Finding the Love of Your Life
There are only three questions that, as a practicing intuitive, I can count on being asked: What is my purpose? Will I be financially secure? and When will I find love? Invariably, the latter takes top priority.
Most people believe that the love they long for is "out there somewhere." They think they have to start doing something new and different to broaden their window of opportunity, something that will improve their odds of finding a soulmate. It's true that being more sociable and making an effort to meet new friends is important. But before you sign up for tango classes or join an online dating service, I suggest taking time for some serious self-exploration. The search for love, I believe, begins within you.
Each of us is unique. There never has been, nor will there ever be, another person exactly the same as you. By valuing and developing your own distinctive qualities, you cultivate an inner richness, confidence and self-reliance. And those attributes attract others to you.
Finding a partner is not about filling a void in your life or completing yourself, but about stretching and going beyond your limitations. By choosing to become as whole as possible, you gain the emotional strength to open yourself to the possibility of meeting the love of your life anywhere and anytime.
an unexpected match
One evening several years ago, I locked eyes with a new friend as he sat beside me on my sofa. Until that moment he was just an acquaintance whose energy, conversation and company I enjoyed. Only the night before, I had been thinking about how happy I was with my life. For an instant I had even wondered if a man would fit in.
Yet, that night, sitting next to Michael, my heartbeat picked up, my eyes softened their focus, and I noticed that a thin veil seemed to hang between us. I let it lift away, and I recognized the man who was destined to stand beside me, show me strength I didn't know I had, confront me with my own blindness, and see what I could not see myself. Not until that moment did I know that he was my future partner.
Neither Michael nor I had put our life on hold while we waited for our "perfect" partner to arrive. We each spent quality time alone, trying to understand what we wanted in a relationship, and why our previous relationships had failed. Individually, we had concluded that we would do what we wanted in life, with or without a partner.
I also visualized my future, said affirmations, acted as if my partner had already arrived, and asked spirit to bring me the love that was perfect for me.
getting ready for love
There are specific steps you can take to lay the groundwork for meeting your soulmate. Your personal challenge is to use these suggestions to examine your own life and open yourself to new possibilities. Be receptive and accessible, and don't be surprised if your soulmate turns out to be nothing like you expected.
- Shed your own limiting notions of yourself: looks, talents, likes and dislikes. Relationship is about loving and accepting yourself enough to accept another unconditionally.

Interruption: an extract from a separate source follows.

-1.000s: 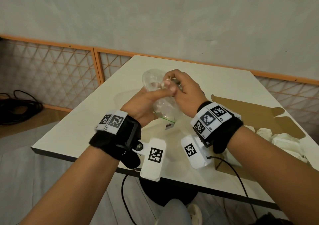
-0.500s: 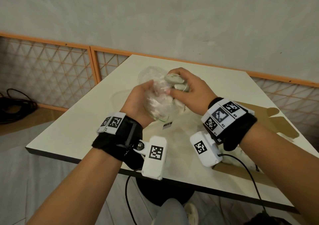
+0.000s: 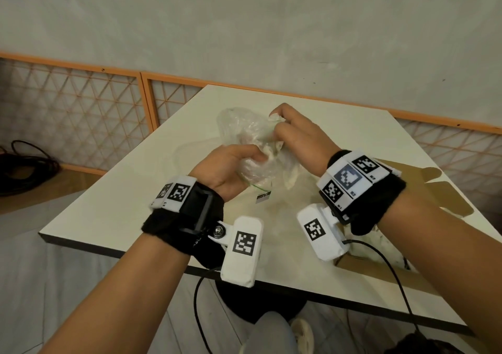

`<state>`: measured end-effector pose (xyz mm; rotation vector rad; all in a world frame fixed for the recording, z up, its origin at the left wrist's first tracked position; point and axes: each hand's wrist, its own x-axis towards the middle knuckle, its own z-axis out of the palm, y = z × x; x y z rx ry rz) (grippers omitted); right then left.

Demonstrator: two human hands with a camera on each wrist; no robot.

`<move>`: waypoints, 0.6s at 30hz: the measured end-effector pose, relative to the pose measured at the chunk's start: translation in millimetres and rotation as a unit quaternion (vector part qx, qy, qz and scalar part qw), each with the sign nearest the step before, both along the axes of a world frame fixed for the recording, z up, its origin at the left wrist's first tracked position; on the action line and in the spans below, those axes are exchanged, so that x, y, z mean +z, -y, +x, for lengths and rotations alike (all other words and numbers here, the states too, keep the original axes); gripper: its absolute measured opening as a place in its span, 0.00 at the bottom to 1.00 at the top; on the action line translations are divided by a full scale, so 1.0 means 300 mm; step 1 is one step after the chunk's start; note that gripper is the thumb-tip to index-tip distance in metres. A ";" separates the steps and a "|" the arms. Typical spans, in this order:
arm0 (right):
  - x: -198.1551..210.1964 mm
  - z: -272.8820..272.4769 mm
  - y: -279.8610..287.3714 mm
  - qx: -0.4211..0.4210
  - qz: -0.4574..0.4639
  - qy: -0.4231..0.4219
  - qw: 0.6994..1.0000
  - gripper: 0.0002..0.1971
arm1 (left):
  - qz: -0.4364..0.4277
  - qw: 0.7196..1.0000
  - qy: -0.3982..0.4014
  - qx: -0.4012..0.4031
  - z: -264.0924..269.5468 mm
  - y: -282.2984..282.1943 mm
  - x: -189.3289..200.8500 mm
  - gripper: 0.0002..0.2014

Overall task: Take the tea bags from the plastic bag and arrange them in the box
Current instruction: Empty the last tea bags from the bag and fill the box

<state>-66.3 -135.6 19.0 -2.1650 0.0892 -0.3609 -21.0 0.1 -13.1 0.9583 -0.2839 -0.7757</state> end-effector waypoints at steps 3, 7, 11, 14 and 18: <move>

- Make space for a partner. Literally. Starting with your bedroom, remove any clutter. Is half of your bed filled with papers or clothes waiting to be put away? Clear off the bed and open up the area underneath it. Can you now walk to your bed unimpeded?
- Clear your bedroom of the past. If a former relationship involved a lot of tension, there may be a subtle, negative energy remaining in the bedroom. Take a cup of sea water and walk around the room. As you sprinkle droplets of the water, say, "I purify this space. I invite love in." Complete this symbolic ritual by treating yourself to new linen.
- Make space in the bathroom. Is there room for the toiletries of a second person? Buy a second toothbrush in anticipation of the arrival of your partner. (If this suggestion seems too far-out, you may be harboring a belief that love will not happen to you.)
- Make room for another person. Are you too busy for love? Before I met my husband, my social calendar had been completely filled. There was no space for him when he did show up. Only when a girlfriend left town did I free up time for us to get together.
- Observe your thoughts. Beliefs that you hold about love or partnership will fuel your behavior. Anytime you hold generalizations like "All men just want sex" or "All women are catty," you are off-center, repelling the partner you wish to attract. What you see in others, you draw to you.
- Let go of preconceived notions about how your prospective partner might look, or what kind of work he or she might do.
- Write a letter to your "ideal" partner, expressing thanks for the joy of the relationship. Write the letter in the present tense, as if the person is in your life now.
- Do what you love. Your partner may also love it or will simply take pleasure in your happiness.
- Consider the principles of feng shui. The rear right corner (as you face into your house from the front door) represents your ability to draw a loving relationship into your life. Is it empty or cluttered? Clean this area well, and hang up two red hearts, two plants or two pictures side by side.